── Data segment ──
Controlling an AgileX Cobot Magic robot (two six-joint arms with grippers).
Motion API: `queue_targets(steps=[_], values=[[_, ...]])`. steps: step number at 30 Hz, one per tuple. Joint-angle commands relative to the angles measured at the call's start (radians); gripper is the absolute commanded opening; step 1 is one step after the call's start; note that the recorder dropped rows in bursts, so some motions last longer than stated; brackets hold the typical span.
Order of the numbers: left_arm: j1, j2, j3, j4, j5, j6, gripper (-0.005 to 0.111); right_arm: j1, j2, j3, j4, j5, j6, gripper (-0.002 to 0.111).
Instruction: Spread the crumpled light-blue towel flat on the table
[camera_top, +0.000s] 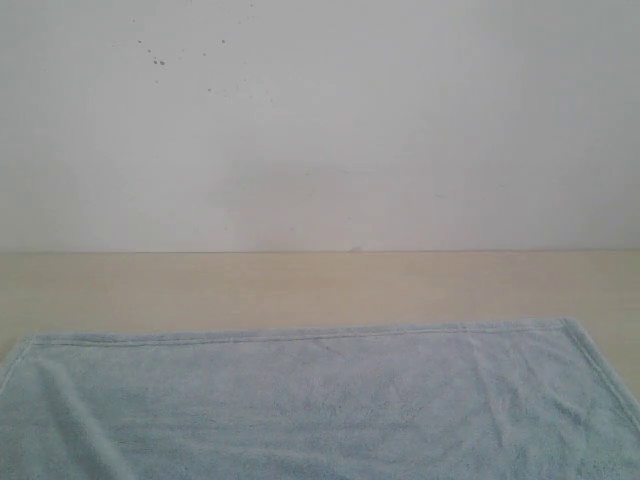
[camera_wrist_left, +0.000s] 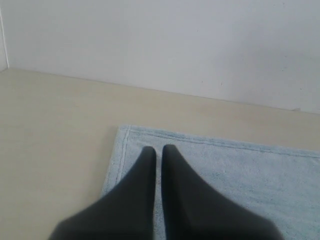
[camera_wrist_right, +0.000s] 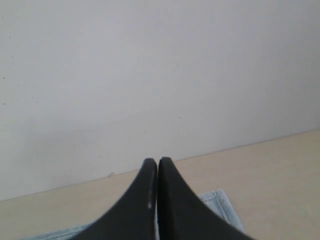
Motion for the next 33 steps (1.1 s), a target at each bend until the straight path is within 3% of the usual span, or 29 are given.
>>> queue_targets(steps=[1, 5, 10, 18, 23, 27, 33], values=[[-0.007, -0.004, 0.004, -0.003, -0.003, -0.010, 0.004, -0.003, -0.002, 0.000, 0.001, -0.011, -0.005, 0.000], [-0.007, -0.004, 0.004, -0.010, -0.067, -0.010, 0.004, -0.003, -0.002, 0.000, 0.001, -0.011, -0.005, 0.000], [-0.007, -0.004, 0.004, -0.012, -0.279, -0.010, 0.004, -0.003, -0.002, 0.000, 0.001, -0.011, -0.005, 0.000], [-0.003, -0.004, 0.004, -0.012, -0.281, 0.106, 0.004, -0.003, -0.002, 0.000, 0.001, -0.011, -0.005, 0.000], [-0.001, -0.004, 0.004, -0.139, -0.284, 0.504, 0.004, -0.003, -0.002, 0.000, 0.001, -0.011, -0.005, 0.000], [-0.001, -0.004, 0.004, -0.146, -0.252, 0.513, 0.004, -0.003, -0.002, 0.000, 0.001, -0.011, -0.005, 0.000], [0.054, -0.004, 0.004, -0.148, -0.243, 0.513, 0.004, -0.003, -0.002, 0.000, 0.001, -0.011, -0.005, 0.000]])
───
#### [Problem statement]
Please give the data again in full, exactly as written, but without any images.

#### [Written response]
Controlling an AgileX Cobot Magic robot (two six-joint arms with grippers).
Motion API: `queue_targets(steps=[_], values=[[_, ...]])`. steps: step number at 30 Hz, one per tuple. Joint-angle commands relative to the angles measured at the call's start (radians); gripper is the absolute commanded opening; step 1 is one step after the call's start; note that the recorder dropped rows in bursts, so some motions last longer than stated; brackets hold the typical span.
Order of the numbers: left_arm: j1, j2, j3, j4, j5, j6, gripper (-0.005 to 0.111); right_arm: j1, j2, j3, j4, j5, j6, gripper (-0.002 to 0.111).
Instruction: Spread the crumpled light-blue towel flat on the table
[camera_top, +0.000s] 
[camera_wrist_left, +0.000s] 
[camera_wrist_right, +0.000s] 
Motion for the next 33 steps (1.1 s), a target at each bend until the straight path is within 3% of the usual span, or 29 are given.
>>> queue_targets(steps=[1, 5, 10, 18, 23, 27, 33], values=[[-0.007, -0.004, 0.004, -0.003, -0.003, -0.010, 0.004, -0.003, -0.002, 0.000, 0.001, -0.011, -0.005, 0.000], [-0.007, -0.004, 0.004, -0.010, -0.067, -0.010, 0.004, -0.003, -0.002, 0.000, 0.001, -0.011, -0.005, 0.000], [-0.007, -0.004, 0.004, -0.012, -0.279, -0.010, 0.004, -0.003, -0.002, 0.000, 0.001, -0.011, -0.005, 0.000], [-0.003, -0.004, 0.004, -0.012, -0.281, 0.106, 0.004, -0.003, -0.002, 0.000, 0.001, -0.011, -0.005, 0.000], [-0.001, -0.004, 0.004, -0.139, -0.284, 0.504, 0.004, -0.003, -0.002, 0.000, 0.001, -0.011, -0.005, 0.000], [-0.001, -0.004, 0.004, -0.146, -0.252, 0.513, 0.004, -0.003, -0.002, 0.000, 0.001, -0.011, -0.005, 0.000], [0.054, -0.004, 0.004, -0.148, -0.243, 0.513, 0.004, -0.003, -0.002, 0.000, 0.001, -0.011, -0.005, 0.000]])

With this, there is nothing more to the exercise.